■ WHAT YOU NEED TO DO
Every line below must be copied as written, except for pictures.

■ RAW DATA
________
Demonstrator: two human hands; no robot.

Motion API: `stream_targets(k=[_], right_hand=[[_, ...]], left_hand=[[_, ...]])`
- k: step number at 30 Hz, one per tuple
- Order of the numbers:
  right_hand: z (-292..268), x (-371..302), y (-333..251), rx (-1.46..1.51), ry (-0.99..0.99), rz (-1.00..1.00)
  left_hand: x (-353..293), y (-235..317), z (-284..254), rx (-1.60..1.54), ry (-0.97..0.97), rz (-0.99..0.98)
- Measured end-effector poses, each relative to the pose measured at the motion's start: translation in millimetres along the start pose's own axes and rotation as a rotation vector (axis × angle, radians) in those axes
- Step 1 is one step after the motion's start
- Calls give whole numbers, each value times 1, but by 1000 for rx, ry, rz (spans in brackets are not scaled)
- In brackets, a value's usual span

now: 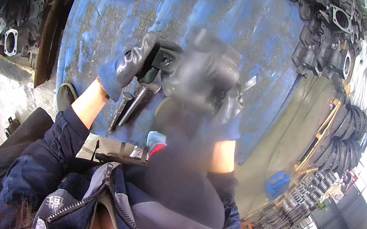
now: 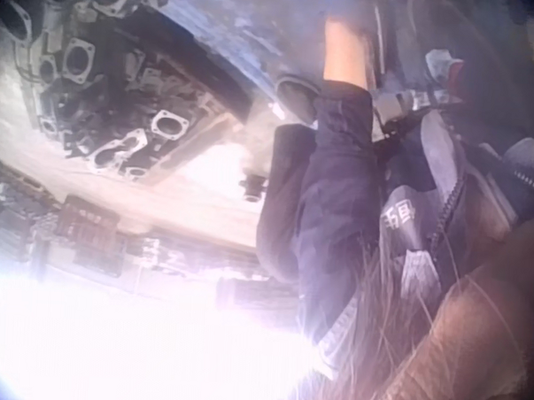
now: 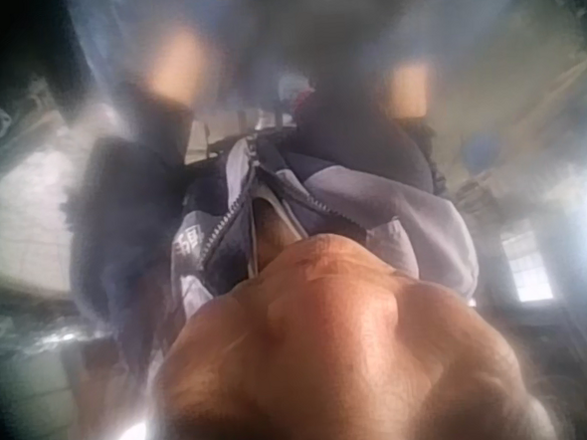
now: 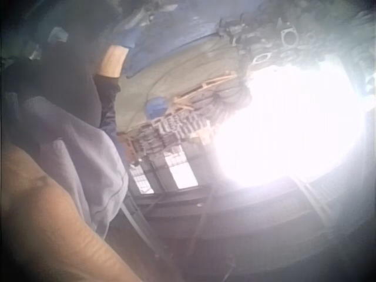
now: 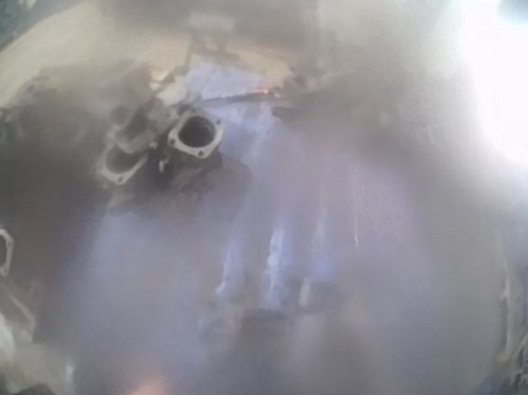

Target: The person sits on the floor and repeatedly picks up metal engine parts, wipes them with a cloth, and places them back down. The person handles multiple similar parts one at a time, turning them over to wipe different sides.

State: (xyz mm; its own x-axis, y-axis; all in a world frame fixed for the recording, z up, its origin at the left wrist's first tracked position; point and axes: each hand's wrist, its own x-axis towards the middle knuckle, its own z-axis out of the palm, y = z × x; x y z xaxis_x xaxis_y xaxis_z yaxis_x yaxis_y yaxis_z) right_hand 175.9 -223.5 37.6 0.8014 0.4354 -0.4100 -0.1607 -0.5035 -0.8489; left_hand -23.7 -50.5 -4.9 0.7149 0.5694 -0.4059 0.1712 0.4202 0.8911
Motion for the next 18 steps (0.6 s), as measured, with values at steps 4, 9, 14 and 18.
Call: stream_targets(k=[4, 9, 14, 18], right_hand=[[-4, 0, 4, 89, 1, 164], [4, -6, -5, 41, -126, -9], [19, -23, -26, -487, -273, -710], [45, -37, -43, -255, -334, -640]], left_hand=[[8, 8, -12, 58, -76, -139], [22, -3, -18, 210, 167, 61], [22, -16, -28, 159, 211, 51], [29, -35, -33, -914, 65, -200]])
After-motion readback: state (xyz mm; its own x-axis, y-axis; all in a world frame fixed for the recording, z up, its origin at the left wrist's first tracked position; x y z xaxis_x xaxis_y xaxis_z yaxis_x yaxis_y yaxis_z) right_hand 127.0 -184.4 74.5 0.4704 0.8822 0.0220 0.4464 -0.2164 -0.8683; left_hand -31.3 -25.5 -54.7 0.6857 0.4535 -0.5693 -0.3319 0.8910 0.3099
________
■ EXERCISE RESPONSE
Demonstrator: two human hands; no robot.

Motion API: `stream_targets(k=[_], right_hand=[[_, ...]], left_hand=[[_, ...]])`
- k: step number at 30 Hz, one per tuple
- Order of the numbers:
  right_hand: z (-292..268), x (-371..302), y (-333..251), rx (-1.46..1.51), ry (-0.99..0.99), rz (-1.00..1.00)
  left_hand: x (-353..293), y (-235..317), z (-284..254), rx (-1.60..1.54), ry (-0.97..0.97), rz (-0.99..0.98)
- Measured end-effector poses, each relative to the pose measured at the motion's start: translation in millimetres along the start pose's own axes and rotation as a rotation vector (axis × angle, radians) in those axes
- Step 1 is one step after the motion's start
- Calls give whole numbers, each value times 1, but by 1000 for rx, ry, rz (spans in brackets are not scaled)
- In brackets, a value's usual span

now: 
now: 
now: 
now: 
now: 

Target: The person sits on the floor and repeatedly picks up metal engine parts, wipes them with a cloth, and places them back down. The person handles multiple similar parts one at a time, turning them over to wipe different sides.

State: (xyz mm; its own x-axis, y-axis; all in a world frame fixed for the recording, z up, its origin at the left wrist's first tracked position; point and axes: each hand's wrist, its own x-axis towards the middle knuckle, its own z-axis out of the palm, y = z × x; x y z xaxis_x xaxis_y xaxis_z yaxis_x yaxis_y yaxis_z) right_hand 175.9 -223.5 37.6 0.8014 0.4354 -0.4100 -0.1607 -0.5035 -0.8489; left_hand -23.7 -50.5 -4.9 0.7149 0.5694 -0.4059 0.1712 0.4202 0.8911
Motion for the next 18 steps (0.6 s), as measured, with values at steps 4, 9, 14 and 18.
Call: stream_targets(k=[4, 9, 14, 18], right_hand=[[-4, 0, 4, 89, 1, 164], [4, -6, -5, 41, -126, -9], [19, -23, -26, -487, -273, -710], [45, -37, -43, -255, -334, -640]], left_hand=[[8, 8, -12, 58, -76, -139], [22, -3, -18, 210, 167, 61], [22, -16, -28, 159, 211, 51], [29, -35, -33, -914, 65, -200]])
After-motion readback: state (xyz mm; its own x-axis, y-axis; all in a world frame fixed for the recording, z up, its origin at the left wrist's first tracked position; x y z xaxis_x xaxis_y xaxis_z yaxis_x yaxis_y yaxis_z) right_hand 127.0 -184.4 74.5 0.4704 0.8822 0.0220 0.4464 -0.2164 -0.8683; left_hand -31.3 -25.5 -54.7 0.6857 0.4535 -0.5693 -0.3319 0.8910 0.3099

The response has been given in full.